An Alaska state senator who earlier this week said his current trip to India was a "personal vacation" is actually on an official visit with an organization subsidized by the state.
A day after he told a reporter that his whereabouts were "none of your business," Kodiak Republican Sen. Gary Stevens said in a phone interview that he was in the Indian metropolis of Mumbai with a "working group" organized by the Council of State Governments and headed by Delaware Democratic Gov. Jack Markell.
Stevens said Alaska was paying "absolutely nothing" for his trip. But the state actually sends $82,000 in membership fees to the Council of State Governments, a Kentucky-based policy group that Stevens once chaired.
Stevens said he didn't think there was any connection between the fees and his trip, though he referred specific questions about costs to CSG. A spokeswoman for the organization, Shawntaye Hopkins, didn't respond to series of emailed questions.
Other members of the delegation include Nevada Democratic state Sen. Kelvin Atkinson, Connecticut Democratic state Rep. Kevin Ryan, Idaho Republican state Sen. Bart Davis, and Wyoming state Rep. Rosie Berger, a lame-duck who was expected to become the state's next House speaker but instead lost her seat in the GOP primary.
Another participant is Herb Tyson, a lobbyist for an international shopping center trade group.
The weeklong trip to India, which runs through Friday, stopped in the cities of New Delhi, Hyderabad and Mumbai, according to a summary provided by an aide to Stevens. The group is meeting Indian leaders "to discuss the state and federal relationship in shaping policy and learn more about Indian culture," the summary said.
Stevens said delegation members are trying to find opportunities for future "state-to-state relationships." And he said he was particularly interested in India's demand for natural gas, which Alaska hopes to export from the North Slope.
"It's good for the state to have relations with other countries, and other states in those countries," Stevens said in a phone interview Tuesday night.
Stevens, a former Senate president who was just re-elected to a four-year term, is finishing a two-year chairmanship of the Legislative Council, the joint House-Senate committee that handles lawmakers' internal business and budgets — including its long-running efforts to find office space in Anchorage.
He consistently ranks among the Legislature's busiest travelers, with $24,400 in expenses last year, according an annual legislative report.
The report doesn't include costs that were footed by other organizations — even those that are subsidized by the state, like CSG and the National Council of State Legislatures, which gets $107,000 from Alaska annually.

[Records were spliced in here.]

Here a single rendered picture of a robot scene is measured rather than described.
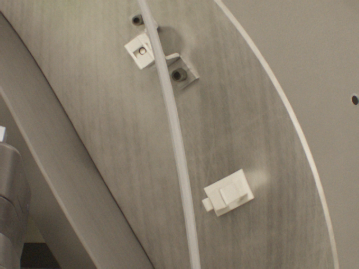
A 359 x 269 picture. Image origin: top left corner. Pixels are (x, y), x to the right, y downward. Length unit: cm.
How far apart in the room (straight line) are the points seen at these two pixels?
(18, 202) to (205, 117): 13
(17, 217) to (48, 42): 15
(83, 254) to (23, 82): 10
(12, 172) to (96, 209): 13
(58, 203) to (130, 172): 5
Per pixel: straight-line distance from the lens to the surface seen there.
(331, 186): 102
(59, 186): 104
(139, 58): 103
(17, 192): 95
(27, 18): 109
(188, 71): 104
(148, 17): 101
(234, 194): 103
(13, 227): 95
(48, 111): 107
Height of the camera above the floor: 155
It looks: 10 degrees down
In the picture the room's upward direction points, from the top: 6 degrees counter-clockwise
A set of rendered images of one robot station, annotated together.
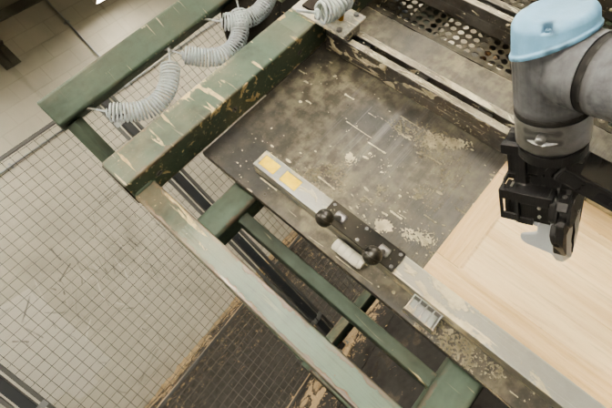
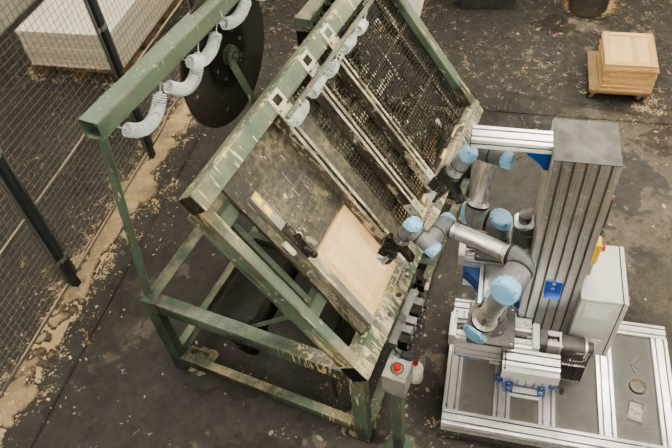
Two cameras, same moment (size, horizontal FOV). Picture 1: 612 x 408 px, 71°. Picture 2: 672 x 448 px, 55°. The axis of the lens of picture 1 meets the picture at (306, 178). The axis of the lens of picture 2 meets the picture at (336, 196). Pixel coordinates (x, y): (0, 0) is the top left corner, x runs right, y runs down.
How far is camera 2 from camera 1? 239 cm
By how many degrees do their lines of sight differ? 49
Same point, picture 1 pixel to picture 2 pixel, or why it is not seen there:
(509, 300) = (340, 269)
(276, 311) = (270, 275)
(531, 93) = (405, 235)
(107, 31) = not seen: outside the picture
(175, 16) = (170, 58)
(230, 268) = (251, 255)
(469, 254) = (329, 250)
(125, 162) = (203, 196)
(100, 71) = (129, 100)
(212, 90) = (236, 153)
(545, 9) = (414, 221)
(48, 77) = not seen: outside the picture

Lawmakers have scaled back their travel with the state facing a multibillion-dollar deficit, but they haven't eliminated it completely, even as legislative leaders called on Gov. Bill Walker's administration to institute a travel freeze.
Stevens' destinations last year included Washington, D.C.; Scottsdale, Arizona.; Las Vegas; Denver; and China. Two years ago he took his wife along on three different trips — to Turkey, Puerto Rico and Scottsdale — with some of her expenses paid by CSG and a Turkish nonprofit, Bakiad, according to disclosures Stevens filed with the Select Committee on Legislative Ethics.

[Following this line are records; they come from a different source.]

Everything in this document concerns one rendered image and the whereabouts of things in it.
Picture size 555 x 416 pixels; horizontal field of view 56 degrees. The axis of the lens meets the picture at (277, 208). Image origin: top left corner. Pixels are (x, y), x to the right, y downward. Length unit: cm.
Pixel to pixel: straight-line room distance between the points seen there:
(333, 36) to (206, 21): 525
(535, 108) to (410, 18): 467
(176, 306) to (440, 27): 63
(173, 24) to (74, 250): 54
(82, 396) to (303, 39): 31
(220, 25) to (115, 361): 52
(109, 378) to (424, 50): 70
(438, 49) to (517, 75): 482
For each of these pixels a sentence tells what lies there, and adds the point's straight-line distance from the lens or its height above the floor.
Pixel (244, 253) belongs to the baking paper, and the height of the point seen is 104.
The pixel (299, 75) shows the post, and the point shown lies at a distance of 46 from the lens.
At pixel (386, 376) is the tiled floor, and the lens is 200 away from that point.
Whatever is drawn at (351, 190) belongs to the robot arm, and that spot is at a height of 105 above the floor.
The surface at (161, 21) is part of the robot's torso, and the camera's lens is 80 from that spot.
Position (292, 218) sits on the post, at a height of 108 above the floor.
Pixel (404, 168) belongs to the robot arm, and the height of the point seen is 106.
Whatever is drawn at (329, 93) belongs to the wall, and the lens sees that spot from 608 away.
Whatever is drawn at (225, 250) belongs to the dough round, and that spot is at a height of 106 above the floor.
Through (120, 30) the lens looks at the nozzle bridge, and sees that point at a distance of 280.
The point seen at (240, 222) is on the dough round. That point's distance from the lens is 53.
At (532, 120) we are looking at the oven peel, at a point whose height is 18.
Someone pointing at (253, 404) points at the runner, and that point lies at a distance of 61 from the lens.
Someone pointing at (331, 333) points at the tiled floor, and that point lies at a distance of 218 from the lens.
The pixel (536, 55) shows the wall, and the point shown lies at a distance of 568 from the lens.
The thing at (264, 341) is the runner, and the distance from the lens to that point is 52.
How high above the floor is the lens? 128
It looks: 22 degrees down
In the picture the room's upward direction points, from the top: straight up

Asked why he initially claimed to be on vacation, Stevens said, "I guess I thought it was truly none of your business."
"It's not being paid for by the state. It was my trip, my time, and my energy to do this," he said. "I just wanted to make that clear, that truly, when I'm on my own, giving my own time, I'm not a state official."

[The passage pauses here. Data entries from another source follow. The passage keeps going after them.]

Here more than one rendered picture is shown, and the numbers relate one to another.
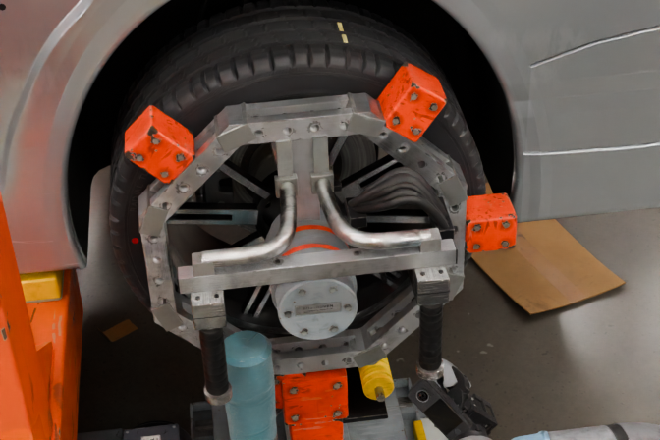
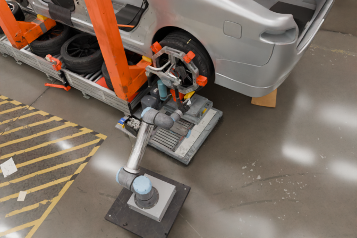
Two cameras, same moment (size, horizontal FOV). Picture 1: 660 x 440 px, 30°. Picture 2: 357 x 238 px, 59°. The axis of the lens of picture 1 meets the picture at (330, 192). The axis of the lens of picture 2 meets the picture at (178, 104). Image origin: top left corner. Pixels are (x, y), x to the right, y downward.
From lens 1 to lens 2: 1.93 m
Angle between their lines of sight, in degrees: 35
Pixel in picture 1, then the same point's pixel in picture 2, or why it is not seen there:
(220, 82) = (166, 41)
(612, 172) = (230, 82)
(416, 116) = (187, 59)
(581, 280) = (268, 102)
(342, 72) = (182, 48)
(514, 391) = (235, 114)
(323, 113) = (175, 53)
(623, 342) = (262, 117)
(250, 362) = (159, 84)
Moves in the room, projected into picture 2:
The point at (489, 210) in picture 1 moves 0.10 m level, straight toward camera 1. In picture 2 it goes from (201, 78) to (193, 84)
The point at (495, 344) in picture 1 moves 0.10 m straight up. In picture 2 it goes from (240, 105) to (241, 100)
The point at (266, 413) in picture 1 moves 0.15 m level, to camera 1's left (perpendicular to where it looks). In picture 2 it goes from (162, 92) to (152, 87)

Social media postings offer a peek into the delegation's travels through India. Atkinson, the Nevada state senator, posted pictures of himself standing in front of the Taj Mahal, visiting an open-air market and exchanging handshakes outside a tour bus with K.T. Rama Rao, the information technology minister for Telangana, a south Indian state that includes Hyderabad and is known for its silk production.